The words settled like ice in her veins.
“This marriage,” Dominic continued, “is not about appearances alone. You are a variable in a system that does not tolerate unpredictability. Which means your behavior matters.”
“I understand,” she whispered.
“Do you?” His eyes narrowed slightly. “Because yesterday, you were in the conservatory fifteen minutes longer than permitted.”
Her heart dropped.
“I—I didn’t know there was a time limit.”
“There is,” he said. “Now you do.”
Silence stretched between them.
“This is your first test,” Dominic said finally. “Consider it a warning disguised as mercy.”
Evelyn forced herself to meet his gaze. “What happens if I fail the next one?”
His lips curved into something that wasn’t a smile.
“You won’t like the consequences.”
---
That afternoon, Evelyn was instructed to attend a luncheon.
Not as a guest.
As a presence.
The dining room was filled with people she didn’t recognize—well-dressed men and women with sharp smiles and sharper eyes. Wealth clung to them like perfume. Power whispered in their conversations.
Dominic entered last.
The room shifted instantly.
Every conversation paused, every gaze turned toward him. He acknowledged no one at first, moving to his seat at the head of the table with effortless authority.
“Sit,” he said quietly—to Evelyn.
She obeyed.
The luncheon began with polite conversation and thinly veiled curiosity. Evelyn felt eyes on her constantly, measuring, judging, searching for cracks.
“So,” a woman across the table said lightly, “how did you and Dominic meet?”
Evelyn froze.
She remembered the rules. Speak only when spoken to. Say nothing unnecessary.
Dominic didn’t look at her.
“This is not a social marriage,” he said instead. “Details are irrelevant.”
The woman laughed awkwardly. “Of course.”
Evelyn kept her gaze lowered, her pulse pounding. Every word spoken felt like a trap. Every silence felt deliberate.
Later, a man leaned forward, his smile too sharp. “You must feel very lucky,” he said. “A life like this isn’t easily earned.”
Evelyn hesitated.
Dominic’s hand lifted slightly.
A warning.
“I’m grateful,” she said quietly.
The man nodded, satisfied.
The luncheon ended without incident, but by the time Evelyn returned to her room, her body felt heavy with exhaustion. She hadn’t said anything wrong. She hadn’t moved out of place.
And yet, she felt like she’d barely survived.
---
That night, Dominic summoned her again.
This time, he didn’t speak immediately.
He stood near the fireplace, watching the flames as if they held answers only he could read. Evelyn stood near the door, unsure whether to sit or wait.
“You followed instructions,” he said at last.
Relief flickered through her chest.
“But you hesitated,” he added.
Her relief vanished.
“I was careful,” she said.
“Yes,” he replied. “And that hesitation told them you are uncertain.”
“I’m learning,” she said quietly.
Dominic turned, studying her with renewed interest—not warmth, not attraction, but calculation.
“Fear makes people sloppy,” he said. “You cannot afford to be sloppy.”
“I’m not afraid,” she said before she could stop herself.
Silence.
Then he stepped closer.
“You should be.”
His voice was calm. Controlled. Deadly.
“You are not a wife in the traditional sense,” he continued. “You are a liability if mishandled—and an asset if managed properly.”
Evelyn’s chest tightened. “And what am I to you?”
The question hung between them.
Dominic’s gaze hardened. “You are a responsibility I did not choose lightly.”
That was not an answer—but it was honest.

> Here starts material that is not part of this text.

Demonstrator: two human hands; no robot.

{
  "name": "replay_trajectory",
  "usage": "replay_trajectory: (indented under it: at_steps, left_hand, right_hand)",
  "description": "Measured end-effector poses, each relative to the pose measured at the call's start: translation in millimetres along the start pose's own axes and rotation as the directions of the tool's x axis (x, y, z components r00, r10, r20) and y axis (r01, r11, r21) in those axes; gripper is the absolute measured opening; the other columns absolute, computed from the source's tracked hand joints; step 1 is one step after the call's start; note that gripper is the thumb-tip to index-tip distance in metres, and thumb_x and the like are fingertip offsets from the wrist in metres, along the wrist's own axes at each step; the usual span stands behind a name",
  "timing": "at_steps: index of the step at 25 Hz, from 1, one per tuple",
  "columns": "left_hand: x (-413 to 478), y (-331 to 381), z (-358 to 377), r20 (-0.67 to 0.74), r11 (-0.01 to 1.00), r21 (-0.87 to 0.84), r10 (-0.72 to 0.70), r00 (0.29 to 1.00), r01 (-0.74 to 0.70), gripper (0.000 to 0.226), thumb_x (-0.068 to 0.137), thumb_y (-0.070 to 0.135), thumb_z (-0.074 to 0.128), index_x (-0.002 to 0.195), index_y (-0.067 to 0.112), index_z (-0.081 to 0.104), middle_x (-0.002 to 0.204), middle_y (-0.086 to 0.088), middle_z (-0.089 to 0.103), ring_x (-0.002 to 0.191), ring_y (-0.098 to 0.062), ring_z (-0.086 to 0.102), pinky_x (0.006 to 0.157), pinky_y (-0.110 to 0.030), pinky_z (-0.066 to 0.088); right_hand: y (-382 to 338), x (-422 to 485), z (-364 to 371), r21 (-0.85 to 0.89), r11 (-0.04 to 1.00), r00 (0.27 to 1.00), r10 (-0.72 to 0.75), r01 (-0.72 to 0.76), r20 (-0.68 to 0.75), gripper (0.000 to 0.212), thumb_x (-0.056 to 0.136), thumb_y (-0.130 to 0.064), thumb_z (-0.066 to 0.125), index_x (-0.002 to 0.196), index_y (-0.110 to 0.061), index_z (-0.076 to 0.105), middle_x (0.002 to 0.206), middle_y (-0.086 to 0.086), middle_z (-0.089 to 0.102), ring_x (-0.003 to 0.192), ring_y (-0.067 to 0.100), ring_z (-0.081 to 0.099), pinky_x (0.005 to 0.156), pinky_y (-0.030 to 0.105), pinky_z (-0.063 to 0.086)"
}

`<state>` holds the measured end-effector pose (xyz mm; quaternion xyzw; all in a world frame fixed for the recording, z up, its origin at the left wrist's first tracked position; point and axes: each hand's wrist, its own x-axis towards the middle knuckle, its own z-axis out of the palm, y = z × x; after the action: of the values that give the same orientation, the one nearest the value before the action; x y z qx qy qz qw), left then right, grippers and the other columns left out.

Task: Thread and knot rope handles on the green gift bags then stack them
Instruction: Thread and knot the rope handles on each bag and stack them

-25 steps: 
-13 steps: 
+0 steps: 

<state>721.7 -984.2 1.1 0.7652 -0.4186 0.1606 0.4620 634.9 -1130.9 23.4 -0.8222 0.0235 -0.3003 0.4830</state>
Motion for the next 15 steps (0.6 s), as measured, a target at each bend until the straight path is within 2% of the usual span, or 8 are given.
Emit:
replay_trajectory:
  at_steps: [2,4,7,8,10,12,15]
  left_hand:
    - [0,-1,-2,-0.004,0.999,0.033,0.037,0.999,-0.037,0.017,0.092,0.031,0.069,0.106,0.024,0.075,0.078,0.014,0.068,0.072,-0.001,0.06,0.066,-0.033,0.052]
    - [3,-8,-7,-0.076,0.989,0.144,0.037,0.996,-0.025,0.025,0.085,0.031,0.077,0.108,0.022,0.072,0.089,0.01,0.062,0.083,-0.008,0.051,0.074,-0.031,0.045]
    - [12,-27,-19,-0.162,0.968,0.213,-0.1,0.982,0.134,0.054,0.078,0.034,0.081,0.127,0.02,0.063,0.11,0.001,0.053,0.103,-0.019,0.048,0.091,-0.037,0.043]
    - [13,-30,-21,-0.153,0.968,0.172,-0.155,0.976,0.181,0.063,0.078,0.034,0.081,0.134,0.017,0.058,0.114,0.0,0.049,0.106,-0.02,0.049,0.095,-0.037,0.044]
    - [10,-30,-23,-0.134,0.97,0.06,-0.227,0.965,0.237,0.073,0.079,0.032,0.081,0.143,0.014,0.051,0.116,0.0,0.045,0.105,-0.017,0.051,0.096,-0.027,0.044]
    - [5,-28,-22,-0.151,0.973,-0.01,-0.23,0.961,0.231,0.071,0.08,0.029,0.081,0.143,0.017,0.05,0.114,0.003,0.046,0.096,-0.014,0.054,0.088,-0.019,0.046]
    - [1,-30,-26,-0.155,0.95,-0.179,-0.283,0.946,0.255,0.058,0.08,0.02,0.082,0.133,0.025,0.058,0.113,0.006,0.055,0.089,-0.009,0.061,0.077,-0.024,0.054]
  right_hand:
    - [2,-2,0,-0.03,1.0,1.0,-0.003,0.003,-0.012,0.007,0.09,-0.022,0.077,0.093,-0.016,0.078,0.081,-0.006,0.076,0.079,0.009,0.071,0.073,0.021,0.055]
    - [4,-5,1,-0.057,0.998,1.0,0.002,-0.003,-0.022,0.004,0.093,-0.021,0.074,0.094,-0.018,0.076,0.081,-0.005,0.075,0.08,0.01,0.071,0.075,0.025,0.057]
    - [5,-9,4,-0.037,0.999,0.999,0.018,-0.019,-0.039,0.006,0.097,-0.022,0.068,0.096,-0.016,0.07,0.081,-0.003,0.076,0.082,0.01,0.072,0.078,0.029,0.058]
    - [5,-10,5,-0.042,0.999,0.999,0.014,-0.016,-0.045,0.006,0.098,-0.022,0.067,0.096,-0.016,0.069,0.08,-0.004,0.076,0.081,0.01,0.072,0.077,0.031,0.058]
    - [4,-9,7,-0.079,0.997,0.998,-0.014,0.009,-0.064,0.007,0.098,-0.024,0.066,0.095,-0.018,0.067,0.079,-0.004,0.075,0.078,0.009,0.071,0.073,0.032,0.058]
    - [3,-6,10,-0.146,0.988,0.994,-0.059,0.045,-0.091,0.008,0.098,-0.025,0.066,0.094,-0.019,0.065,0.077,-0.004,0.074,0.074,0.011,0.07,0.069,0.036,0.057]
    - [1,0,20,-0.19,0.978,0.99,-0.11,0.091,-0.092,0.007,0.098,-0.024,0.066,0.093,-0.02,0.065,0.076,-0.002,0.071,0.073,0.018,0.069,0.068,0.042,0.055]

“You will be tested again,” he said. “Soon.”
He turned away.
“Go.”
Evelyn left the study with her legs shaking, her mind racing.
This was not a marriage.
It was a battlefield.
And she was unarmed.
---
Later that night, alone in her room, Evelyn stared at her reflection.
She looked the same.
But she wasn’t.
She was learning to be quiet without disappearing. To obey without surrendering her mind. To survive in a world where one wrong move could destroy her.
And somewhere in the depths of the Blackwood mansion, she knew one thing with absolute certainty:
Dominic Blackwood wasn’t testing her to break her.
He was testing her to see if she could endure.
And endurance, she was beginning to realize, was far more dangerous than love.